The latest manifestation of this is the gradual unveiling of an advanced communication system for London’s buses. Sean Dodson explains further in The Guardian, in a report that gives you a teasing taste of the cornucopia of potential avenues for improvement that could be explored for a service so basic, political will and funding allowing. Finland’s awesome public transport system is justifiably provided as a reference to strive towards:

Passengers on routes such as the 148, between Camberwell and Shepherd’s Bush, may have noticed that each time the bus approaches a stop, a recorded voice tells them which one it is, similar to the announcements made on the tube.


Every bus and tram in Helsinki and the surrounding cities of Vaanta and Espoo are being fitted with Linux servers and GPS units. Every bus and tram in the conurbation will not only become a wireless hotspot serving broadband internet throughout the vehicle – for free – but every bus and tram is visible on a Google map (the beta version is at tinyurl.com/2gftso) that uses the same real-time passenger information as the controllers in their command centre.

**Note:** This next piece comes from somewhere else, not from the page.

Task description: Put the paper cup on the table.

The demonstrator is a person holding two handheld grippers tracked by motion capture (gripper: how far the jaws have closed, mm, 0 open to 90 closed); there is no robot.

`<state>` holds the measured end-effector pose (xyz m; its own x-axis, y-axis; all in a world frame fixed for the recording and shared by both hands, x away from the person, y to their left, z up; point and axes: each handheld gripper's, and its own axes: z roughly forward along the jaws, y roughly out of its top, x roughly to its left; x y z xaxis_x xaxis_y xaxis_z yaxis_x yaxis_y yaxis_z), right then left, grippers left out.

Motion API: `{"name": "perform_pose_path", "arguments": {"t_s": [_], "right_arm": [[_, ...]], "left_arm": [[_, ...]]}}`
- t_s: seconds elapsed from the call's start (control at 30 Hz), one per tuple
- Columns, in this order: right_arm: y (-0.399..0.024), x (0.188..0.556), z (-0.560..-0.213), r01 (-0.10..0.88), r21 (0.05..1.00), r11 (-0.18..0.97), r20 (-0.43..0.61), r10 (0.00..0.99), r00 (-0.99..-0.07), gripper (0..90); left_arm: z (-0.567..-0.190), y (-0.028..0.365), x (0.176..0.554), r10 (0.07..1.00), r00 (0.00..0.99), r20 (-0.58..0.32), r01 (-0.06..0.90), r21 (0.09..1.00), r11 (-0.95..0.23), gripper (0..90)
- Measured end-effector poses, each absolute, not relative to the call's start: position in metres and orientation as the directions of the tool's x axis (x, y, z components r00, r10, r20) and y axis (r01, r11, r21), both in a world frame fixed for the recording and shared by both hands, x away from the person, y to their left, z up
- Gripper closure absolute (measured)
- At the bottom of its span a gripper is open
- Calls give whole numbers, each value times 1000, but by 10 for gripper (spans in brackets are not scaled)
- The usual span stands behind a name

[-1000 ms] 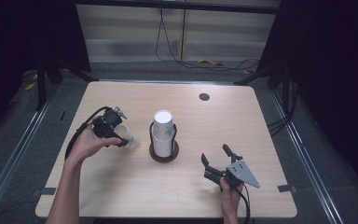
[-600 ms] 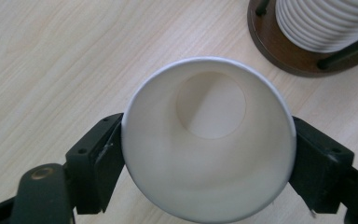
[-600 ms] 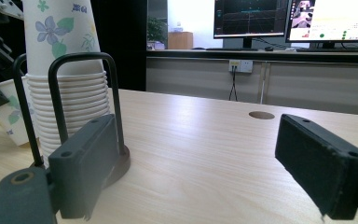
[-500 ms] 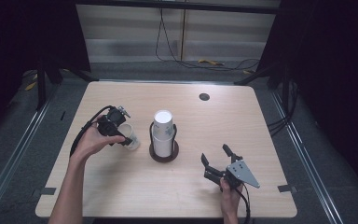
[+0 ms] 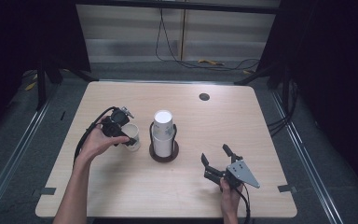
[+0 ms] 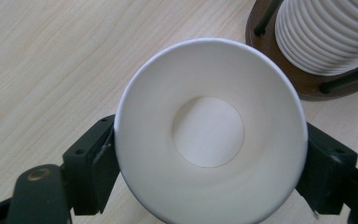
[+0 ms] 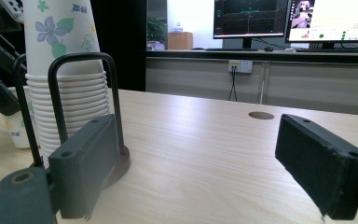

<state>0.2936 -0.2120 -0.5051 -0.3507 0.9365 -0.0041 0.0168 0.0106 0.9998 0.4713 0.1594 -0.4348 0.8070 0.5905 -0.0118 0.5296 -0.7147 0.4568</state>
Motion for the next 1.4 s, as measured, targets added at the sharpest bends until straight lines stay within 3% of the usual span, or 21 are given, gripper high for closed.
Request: {"name": "perform_pose_path", "arguments": {"t_s": [0.53,0.9,1.4], "right_arm": [[-212,294,-505,16,1000,10,-4,936,-351,126],[-212,294,-505,16,1000,11,-5,936,-352,127],[-212,293,-505,16,1000,13,-6,937,-350,127]], "left_arm": [[-435,157,471,593,805,-9,526,475,-706,172],[-424,166,467,610,792,-12,505,575,-644,166],[-421,183,452,661,750,-31,446,761,-471,165]]}}
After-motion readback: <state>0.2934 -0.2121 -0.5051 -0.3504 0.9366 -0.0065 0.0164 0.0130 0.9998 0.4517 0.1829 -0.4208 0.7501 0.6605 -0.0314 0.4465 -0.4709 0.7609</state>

I actually have had the pleasure of catching the buses that Dodson alludes to in London, and the stop announcements have often proved useful for reminding me whereabouts in London I am at various strange times of the day and night. The fact that the announcements are quite frequent may well prove annoying to travellers who catch the same bus everyday, but I suppose as an alternative they could instead be flashed up on the information displays that seem to be present on most of London’s buses. Either way, the ability to know the location of the bus at any given time is a godsend for tourists or those unfamiliar with the city, or even locals who are in a part of town they are not too familiar with. Not to mention folks too intoxicated to pay too much attention to the world outside after a night out.

As for Finland, sounds like science fiction compared to what we are used to, eh? I will actually be visiting Helsinki in May, if all things go according to plan, so I will be able to report back further then on whether the Fins really are the world leaders with regards to public transport.